**TASK GOAL:** Nothing in the data may be altered as it is transcribed.

**DATA:**
------------------------------------

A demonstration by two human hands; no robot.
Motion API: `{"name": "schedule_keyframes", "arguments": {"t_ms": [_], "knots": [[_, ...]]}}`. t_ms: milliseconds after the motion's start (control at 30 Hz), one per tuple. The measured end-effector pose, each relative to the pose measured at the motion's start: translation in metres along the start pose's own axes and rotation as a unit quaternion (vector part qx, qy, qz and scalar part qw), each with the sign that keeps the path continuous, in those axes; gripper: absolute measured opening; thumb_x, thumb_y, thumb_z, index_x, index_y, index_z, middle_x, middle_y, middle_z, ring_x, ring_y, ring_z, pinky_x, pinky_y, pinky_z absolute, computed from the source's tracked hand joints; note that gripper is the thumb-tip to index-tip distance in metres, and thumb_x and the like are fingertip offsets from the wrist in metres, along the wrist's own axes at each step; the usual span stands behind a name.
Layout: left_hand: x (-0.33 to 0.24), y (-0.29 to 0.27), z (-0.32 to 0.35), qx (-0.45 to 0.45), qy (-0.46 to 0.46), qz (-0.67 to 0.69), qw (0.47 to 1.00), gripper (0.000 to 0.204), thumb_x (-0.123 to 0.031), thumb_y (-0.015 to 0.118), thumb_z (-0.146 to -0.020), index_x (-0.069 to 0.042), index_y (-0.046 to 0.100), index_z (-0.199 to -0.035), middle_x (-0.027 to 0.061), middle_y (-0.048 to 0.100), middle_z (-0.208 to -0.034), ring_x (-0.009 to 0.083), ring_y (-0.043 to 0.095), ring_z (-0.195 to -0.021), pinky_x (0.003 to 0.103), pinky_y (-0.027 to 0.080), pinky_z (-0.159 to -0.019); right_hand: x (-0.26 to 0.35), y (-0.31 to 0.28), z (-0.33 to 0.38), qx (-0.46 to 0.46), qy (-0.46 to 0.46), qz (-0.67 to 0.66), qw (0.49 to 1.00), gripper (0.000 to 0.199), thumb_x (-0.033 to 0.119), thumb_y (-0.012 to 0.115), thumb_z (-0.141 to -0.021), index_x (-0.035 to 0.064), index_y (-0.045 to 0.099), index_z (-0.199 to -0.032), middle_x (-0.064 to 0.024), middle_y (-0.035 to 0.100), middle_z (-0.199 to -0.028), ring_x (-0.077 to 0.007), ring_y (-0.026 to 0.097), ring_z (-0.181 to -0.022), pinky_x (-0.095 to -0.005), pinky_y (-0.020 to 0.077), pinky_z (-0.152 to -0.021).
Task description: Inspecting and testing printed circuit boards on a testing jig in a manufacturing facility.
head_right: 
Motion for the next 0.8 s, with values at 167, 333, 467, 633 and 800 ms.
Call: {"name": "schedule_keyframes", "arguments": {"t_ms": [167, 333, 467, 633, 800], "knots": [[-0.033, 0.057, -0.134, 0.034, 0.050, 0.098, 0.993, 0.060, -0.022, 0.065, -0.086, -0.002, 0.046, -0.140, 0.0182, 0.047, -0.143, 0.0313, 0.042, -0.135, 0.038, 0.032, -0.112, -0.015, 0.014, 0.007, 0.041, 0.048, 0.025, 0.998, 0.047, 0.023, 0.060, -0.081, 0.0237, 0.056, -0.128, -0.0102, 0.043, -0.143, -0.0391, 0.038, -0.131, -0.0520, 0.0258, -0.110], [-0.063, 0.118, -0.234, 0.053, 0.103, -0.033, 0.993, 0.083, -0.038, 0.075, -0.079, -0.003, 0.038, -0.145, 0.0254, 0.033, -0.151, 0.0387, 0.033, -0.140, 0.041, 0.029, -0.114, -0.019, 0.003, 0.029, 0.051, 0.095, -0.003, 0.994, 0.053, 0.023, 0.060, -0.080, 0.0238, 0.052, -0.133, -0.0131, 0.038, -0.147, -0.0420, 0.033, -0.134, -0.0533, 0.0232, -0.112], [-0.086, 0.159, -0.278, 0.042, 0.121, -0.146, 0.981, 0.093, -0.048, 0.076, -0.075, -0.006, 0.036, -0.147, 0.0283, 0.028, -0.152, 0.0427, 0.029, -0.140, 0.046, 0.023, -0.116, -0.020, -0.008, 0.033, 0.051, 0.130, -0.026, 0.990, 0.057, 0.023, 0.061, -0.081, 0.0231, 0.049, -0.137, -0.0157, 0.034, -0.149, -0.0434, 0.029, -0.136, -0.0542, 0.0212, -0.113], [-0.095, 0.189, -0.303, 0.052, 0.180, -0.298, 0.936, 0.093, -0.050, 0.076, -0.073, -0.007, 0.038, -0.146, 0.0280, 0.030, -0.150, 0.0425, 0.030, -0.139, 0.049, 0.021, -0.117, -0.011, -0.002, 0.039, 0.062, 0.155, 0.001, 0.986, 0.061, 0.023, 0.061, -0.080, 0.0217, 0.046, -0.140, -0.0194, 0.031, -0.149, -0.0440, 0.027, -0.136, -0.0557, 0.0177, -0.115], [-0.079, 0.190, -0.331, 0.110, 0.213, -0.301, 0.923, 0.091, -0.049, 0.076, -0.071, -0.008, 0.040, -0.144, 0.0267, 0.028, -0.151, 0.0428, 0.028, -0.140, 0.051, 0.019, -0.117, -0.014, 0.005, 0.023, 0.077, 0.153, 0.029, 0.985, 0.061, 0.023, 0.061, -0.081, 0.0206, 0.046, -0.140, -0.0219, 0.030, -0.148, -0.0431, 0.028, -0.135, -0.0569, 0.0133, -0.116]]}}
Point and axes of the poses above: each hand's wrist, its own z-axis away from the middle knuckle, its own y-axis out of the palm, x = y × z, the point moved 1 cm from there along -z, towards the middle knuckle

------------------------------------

**TASK RESULT:**
A demonstration by two human hands; no robot.
Motion API: `{"name": "schedule_keyframes", "arguments": {"t_ms": [_], "knots": [[_, ...]]}}`. t_ms: milliseconds after the motion's start (control at 30 Hz), one per tuple. The measured end-effector pose, each relative to the pose measured at the motion's start: translation in metres along the start pose's own axes and rotation as a unit quaternion (vector part qx, qy, qz and scalar part qw), each with the sign that keeps the path continuous, in those axes; gripper: absolute measured opening; thumb_x, thumb_y, thumb_z, index_x, index_y, index_z, middle_x, middle_y, middle_z, ring_x, ring_y, ring_z, pinky_x, pinky_y, pinky_z absolute, computed from the source's tracked hand joints; note that gripper is the thumb-tip to index-tip distance in metres, and thumb_x and the like are fingertip offsets from the wrist in metres, along the wrist's own axes at each step; the usual span stands behind a name.
Layout: left_hand: x (-0.33 to 0.24), y (-0.29 to 0.27), z (-0.32 to 0.35), qx (-0.45 to 0.45), qy (-0.46 to 0.46), qz (-0.67 to 0.69), qw (0.47 to 1.00), gripper (0.000 to 0.204), thumb_x (-0.123 to 0.031), thumb_y (-0.015 to 0.118), thumb_z (-0.146 to -0.020), index_x (-0.069 to 0.042), index_y (-0.046 to 0.100), index_z (-0.199 to -0.035), middle_x (-0.027 to 0.061), middle_y (-0.048 to 0.100), middle_z (-0.208 to -0.034), ring_x (-0.009 to 0.083), ring_y (-0.043 to 0.095), ring_z (-0.195 to -0.021), pinky_x (0.003 to 0.103), pinky_y (-0.027 to 0.080), pinky_z (-0.159 to -0.019); right_hand: x (-0.26 to 0.35), y (-0.31 to 0.28), z (-0.33 to 0.38), qx (-0.46 to 0.46), qy (-0.46 to 0.46), qz (-0.67 to 0.66), qw (0.49 to 1.00), gripper (0.000 to 0.199), thumb_x (-0.033 to 0.119), thumb_y (-0.012 to 0.115), thumb_z (-0.141 to -0.021), index_x (-0.035 to 0.064), index_y (-0.045 to 0.099), index_z (-0.199 to -0.032), middle_x (-0.064 to 0.024), middle_y (-0.035 to 0.100), middle_z (-0.199 to -0.028), ring_x (-0.077 to 0.007), ring_y (-0.026 to 0.097), ring_z (-0.181 to -0.022), pinky_x (-0.095 to -0.005), pinky_y (-0.020 to 0.077), pinky_z (-0.152 to -0.021).
Task description: Inspecting and testing printed circuit boards on a testing jig in a manufacturing facility.
head_right: 
Motion for the next 0.8 s, with values at 167, 333, 467, 633 and 800 ms.
Call: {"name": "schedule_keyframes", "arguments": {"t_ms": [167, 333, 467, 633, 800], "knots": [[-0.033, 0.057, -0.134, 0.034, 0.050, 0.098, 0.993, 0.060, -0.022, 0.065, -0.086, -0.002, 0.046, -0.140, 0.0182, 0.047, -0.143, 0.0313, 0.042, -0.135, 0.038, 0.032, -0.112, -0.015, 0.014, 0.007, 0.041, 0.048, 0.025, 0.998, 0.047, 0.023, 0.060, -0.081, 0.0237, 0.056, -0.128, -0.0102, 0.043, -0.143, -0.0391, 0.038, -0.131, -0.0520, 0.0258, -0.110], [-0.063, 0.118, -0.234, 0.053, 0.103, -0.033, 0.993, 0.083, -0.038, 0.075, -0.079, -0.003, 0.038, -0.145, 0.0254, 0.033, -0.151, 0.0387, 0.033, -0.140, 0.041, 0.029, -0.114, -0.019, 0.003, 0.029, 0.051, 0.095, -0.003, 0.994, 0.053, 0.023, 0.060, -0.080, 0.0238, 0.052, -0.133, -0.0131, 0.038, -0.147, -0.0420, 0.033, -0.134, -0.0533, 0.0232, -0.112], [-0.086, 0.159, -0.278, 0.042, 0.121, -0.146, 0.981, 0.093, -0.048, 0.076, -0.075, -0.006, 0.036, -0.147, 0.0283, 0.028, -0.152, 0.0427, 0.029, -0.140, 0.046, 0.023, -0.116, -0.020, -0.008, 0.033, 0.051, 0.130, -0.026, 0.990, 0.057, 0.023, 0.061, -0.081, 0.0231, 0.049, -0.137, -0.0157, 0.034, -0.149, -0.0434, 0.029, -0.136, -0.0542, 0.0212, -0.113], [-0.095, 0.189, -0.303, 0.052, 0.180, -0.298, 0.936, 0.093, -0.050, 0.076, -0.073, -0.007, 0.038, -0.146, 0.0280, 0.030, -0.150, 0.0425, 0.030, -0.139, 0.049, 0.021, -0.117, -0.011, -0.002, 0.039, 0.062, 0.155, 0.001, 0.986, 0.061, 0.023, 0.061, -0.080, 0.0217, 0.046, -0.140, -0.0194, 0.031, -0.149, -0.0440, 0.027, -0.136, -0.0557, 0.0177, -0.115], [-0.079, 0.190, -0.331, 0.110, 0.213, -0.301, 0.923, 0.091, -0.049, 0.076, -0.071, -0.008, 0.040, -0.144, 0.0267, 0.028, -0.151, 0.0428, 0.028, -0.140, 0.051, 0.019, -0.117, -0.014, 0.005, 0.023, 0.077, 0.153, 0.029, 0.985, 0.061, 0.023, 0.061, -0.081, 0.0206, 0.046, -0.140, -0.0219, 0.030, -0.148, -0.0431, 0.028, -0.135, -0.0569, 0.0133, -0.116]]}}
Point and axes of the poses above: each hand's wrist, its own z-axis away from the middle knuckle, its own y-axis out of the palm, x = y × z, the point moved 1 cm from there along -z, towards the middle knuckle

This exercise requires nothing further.